**ASSIGNMENT:** Each line holding the string "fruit" is to be copied from the data.

**DATA PROVIDED:**
════
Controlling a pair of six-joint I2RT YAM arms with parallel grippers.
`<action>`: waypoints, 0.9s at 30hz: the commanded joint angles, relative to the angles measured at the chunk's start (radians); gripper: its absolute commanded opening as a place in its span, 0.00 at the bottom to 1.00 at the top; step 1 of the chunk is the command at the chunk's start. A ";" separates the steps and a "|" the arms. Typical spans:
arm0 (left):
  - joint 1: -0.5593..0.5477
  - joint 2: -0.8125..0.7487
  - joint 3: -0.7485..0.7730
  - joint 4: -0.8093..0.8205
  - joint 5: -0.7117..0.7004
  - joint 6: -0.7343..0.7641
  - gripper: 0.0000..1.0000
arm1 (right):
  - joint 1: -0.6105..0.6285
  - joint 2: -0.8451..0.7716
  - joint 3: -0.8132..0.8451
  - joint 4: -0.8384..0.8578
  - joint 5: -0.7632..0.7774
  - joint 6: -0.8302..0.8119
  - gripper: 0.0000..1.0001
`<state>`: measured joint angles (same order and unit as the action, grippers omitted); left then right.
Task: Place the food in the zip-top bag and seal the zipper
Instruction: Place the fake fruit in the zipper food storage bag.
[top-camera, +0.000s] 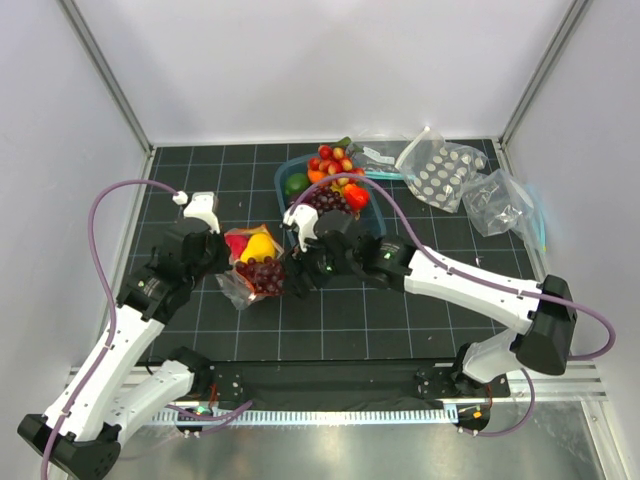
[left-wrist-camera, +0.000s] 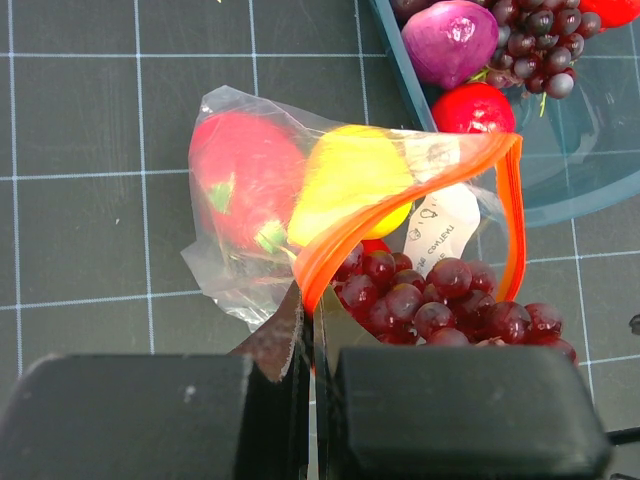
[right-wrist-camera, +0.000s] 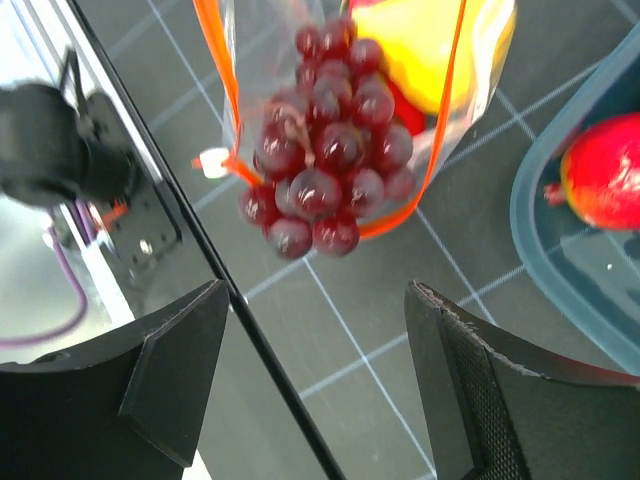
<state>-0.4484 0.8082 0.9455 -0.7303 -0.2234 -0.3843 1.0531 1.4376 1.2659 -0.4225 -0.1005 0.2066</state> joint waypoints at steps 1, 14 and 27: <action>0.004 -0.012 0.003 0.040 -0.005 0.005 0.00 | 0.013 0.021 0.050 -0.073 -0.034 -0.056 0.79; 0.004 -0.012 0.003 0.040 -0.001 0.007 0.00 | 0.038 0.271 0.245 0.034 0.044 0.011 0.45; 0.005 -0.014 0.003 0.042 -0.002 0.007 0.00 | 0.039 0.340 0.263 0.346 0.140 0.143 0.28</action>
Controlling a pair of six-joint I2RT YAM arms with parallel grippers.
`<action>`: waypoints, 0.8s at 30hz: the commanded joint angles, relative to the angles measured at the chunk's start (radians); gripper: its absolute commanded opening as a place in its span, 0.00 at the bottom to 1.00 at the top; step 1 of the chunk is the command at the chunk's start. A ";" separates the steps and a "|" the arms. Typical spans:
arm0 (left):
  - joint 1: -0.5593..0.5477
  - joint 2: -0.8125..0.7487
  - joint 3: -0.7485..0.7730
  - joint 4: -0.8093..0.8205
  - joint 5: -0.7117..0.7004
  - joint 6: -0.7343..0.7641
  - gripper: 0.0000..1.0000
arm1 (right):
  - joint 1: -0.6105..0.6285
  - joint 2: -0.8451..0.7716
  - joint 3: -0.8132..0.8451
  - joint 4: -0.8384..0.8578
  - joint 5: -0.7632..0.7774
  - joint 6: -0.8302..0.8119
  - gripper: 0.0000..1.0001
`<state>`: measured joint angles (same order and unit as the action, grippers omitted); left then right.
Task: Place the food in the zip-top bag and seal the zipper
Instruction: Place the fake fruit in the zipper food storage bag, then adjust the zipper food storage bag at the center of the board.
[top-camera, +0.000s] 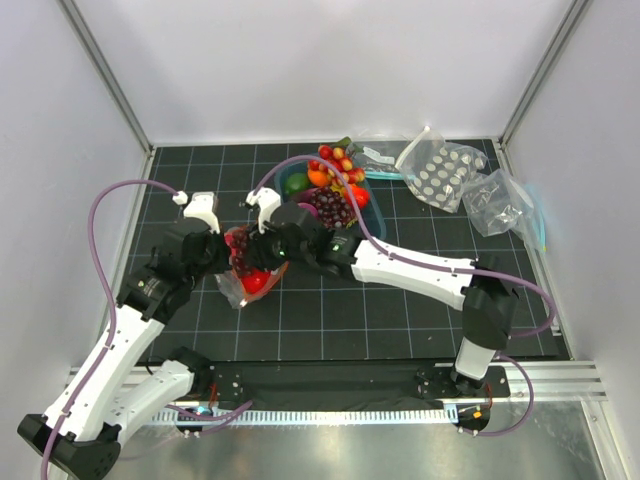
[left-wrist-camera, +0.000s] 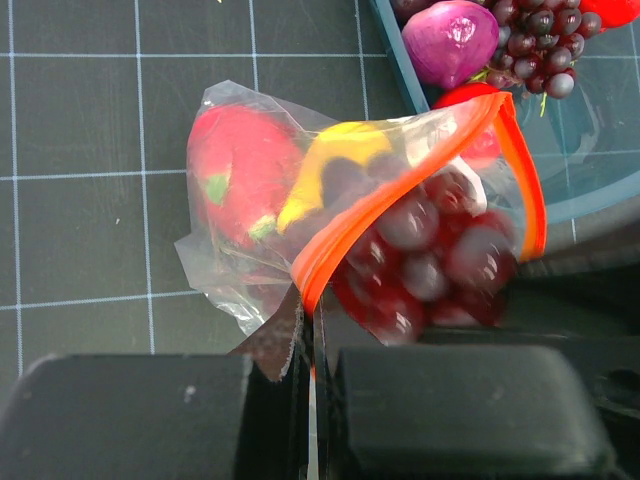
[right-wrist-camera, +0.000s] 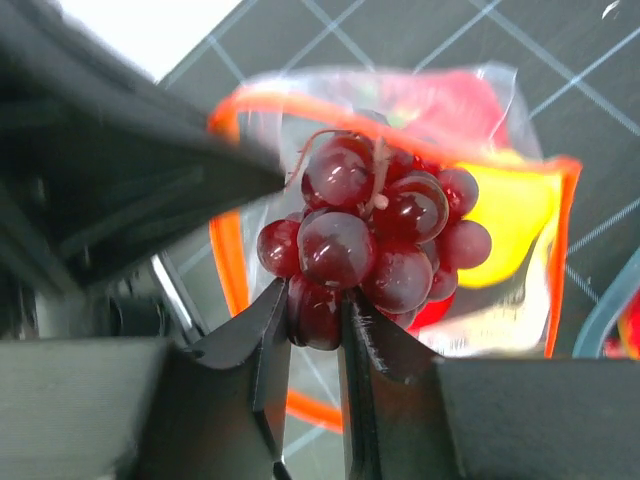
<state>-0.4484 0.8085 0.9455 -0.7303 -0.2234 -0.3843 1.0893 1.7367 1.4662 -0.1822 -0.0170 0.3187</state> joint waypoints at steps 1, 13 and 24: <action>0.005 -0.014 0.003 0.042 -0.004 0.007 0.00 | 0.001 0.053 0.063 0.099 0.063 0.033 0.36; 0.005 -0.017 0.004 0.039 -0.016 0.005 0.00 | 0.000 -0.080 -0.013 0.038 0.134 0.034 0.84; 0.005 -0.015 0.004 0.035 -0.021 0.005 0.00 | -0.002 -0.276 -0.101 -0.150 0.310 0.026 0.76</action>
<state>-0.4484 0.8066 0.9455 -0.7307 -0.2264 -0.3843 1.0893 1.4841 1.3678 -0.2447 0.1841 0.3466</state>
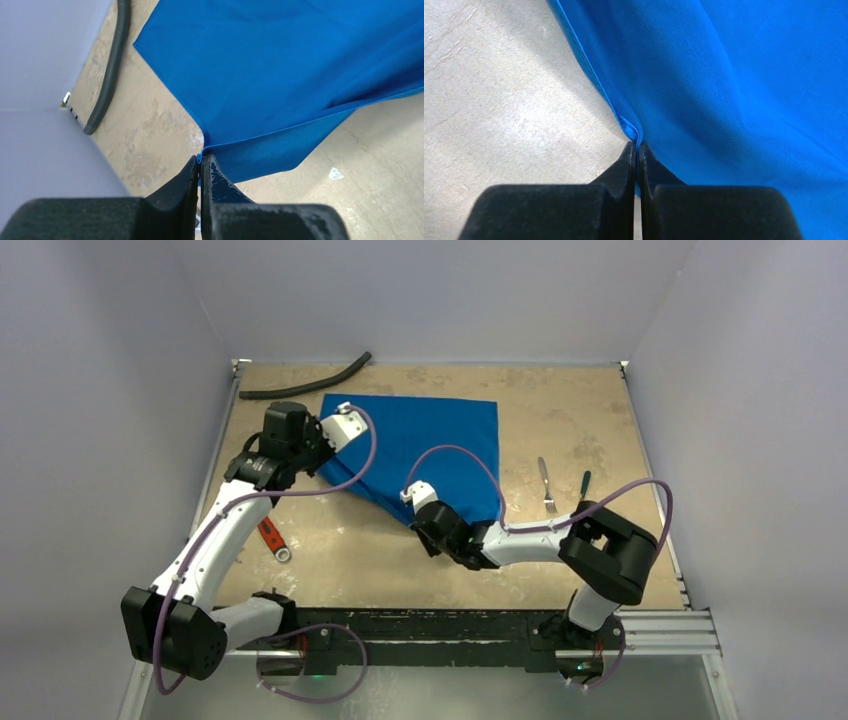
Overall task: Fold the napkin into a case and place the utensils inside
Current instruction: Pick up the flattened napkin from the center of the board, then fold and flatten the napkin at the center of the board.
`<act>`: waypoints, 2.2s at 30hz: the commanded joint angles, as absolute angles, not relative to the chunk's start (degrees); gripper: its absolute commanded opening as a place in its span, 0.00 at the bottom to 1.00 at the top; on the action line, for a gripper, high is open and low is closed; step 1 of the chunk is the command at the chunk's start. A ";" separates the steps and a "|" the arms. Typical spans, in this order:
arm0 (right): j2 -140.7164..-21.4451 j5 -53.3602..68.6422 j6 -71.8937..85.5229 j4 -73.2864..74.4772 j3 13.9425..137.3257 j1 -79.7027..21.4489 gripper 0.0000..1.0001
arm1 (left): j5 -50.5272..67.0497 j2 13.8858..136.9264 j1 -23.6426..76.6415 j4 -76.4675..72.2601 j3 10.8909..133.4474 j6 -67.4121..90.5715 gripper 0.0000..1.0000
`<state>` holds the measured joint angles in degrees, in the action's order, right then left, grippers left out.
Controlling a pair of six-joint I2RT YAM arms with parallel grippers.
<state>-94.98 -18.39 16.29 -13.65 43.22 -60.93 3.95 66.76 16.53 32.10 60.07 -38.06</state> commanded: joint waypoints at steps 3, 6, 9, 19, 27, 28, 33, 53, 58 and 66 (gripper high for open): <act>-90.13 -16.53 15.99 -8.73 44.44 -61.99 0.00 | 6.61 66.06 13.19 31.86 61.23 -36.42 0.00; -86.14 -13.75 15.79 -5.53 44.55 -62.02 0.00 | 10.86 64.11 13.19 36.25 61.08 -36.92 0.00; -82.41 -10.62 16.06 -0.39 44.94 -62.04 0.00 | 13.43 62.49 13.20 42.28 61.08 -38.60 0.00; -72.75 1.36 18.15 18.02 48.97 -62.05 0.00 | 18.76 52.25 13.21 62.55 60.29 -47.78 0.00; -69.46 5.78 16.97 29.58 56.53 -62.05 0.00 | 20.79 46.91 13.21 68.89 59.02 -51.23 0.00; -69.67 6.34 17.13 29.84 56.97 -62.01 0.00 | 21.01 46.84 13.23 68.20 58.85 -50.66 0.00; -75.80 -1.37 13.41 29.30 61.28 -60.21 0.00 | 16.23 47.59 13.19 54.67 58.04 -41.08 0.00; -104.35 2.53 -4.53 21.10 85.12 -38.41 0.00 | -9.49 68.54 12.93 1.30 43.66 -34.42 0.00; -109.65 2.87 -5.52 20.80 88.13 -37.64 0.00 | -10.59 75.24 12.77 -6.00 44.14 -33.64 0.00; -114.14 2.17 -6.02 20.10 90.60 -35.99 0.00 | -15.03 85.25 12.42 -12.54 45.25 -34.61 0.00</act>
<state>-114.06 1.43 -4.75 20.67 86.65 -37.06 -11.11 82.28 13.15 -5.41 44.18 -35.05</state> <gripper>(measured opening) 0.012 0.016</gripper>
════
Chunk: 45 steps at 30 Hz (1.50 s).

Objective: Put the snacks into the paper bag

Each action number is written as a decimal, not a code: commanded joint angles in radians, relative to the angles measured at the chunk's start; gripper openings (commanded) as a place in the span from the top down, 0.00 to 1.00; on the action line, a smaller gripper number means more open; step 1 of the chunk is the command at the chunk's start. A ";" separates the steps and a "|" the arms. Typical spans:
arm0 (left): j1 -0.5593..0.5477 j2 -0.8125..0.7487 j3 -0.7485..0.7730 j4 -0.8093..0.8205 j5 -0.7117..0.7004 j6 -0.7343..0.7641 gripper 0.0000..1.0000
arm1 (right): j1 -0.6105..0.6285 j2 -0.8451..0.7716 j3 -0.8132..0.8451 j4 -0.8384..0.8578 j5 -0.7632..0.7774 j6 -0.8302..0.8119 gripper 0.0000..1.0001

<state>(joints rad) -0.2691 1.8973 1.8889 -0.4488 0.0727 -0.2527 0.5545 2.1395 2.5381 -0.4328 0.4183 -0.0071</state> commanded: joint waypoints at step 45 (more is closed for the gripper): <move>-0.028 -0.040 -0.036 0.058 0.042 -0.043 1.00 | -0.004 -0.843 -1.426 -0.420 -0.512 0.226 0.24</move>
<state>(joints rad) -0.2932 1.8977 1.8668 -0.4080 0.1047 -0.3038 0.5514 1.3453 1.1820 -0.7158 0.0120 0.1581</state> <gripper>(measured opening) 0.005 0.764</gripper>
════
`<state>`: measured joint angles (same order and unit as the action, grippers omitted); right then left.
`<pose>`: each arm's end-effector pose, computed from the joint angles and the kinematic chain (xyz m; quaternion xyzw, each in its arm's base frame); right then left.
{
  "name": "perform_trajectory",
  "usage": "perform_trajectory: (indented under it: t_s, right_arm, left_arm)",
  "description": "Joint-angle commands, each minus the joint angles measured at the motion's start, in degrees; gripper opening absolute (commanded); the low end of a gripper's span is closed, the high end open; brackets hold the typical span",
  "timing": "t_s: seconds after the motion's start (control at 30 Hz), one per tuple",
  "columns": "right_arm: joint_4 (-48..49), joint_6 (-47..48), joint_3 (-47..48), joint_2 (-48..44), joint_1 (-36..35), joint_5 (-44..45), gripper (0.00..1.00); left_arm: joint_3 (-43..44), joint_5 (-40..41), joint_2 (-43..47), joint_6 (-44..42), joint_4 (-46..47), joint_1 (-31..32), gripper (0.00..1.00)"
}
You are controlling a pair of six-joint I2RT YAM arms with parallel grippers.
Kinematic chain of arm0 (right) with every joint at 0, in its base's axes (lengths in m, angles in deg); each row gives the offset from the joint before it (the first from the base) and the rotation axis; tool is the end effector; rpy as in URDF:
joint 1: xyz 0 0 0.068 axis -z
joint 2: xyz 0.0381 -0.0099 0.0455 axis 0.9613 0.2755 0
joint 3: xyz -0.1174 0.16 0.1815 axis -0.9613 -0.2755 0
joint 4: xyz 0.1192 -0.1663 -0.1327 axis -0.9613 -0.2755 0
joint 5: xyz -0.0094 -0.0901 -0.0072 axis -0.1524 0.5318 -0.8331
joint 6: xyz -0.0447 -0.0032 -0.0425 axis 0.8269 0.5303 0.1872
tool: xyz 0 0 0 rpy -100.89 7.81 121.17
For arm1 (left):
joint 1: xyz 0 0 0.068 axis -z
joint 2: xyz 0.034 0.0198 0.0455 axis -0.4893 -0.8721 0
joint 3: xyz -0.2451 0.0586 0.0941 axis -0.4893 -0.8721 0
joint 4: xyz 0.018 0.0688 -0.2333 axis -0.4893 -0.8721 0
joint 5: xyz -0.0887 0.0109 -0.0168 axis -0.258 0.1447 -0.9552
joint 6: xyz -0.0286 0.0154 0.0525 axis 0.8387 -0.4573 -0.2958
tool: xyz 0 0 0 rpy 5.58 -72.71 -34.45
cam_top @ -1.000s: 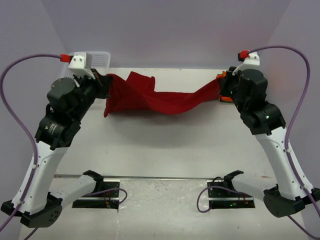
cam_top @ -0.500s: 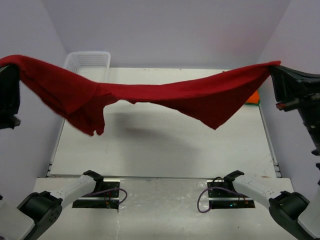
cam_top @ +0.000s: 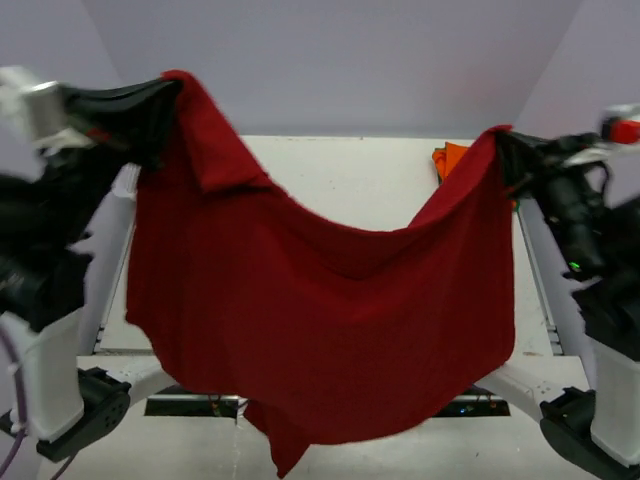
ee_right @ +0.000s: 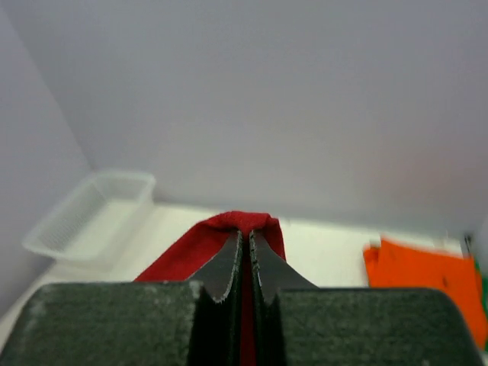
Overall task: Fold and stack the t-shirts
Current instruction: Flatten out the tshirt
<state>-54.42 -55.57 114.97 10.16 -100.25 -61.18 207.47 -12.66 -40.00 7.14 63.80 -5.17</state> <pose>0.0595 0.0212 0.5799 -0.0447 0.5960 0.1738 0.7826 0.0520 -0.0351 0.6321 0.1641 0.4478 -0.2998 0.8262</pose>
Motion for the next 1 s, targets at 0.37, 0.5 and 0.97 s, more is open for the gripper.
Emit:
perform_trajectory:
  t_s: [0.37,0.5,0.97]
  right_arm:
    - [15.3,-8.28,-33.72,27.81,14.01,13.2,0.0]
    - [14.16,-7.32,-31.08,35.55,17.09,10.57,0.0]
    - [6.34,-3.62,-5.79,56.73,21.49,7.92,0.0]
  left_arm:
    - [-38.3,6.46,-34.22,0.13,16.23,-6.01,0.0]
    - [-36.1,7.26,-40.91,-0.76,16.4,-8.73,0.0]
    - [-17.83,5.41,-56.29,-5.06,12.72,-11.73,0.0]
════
**SOLUTION FOR THIS PROBLEM:**
Instruction: Place the fake fruit in the zipper food storage bag.
Instruction: Place the fake fruit in the zipper food storage bag, then adjust the zipper food storage bag at the center of the board.

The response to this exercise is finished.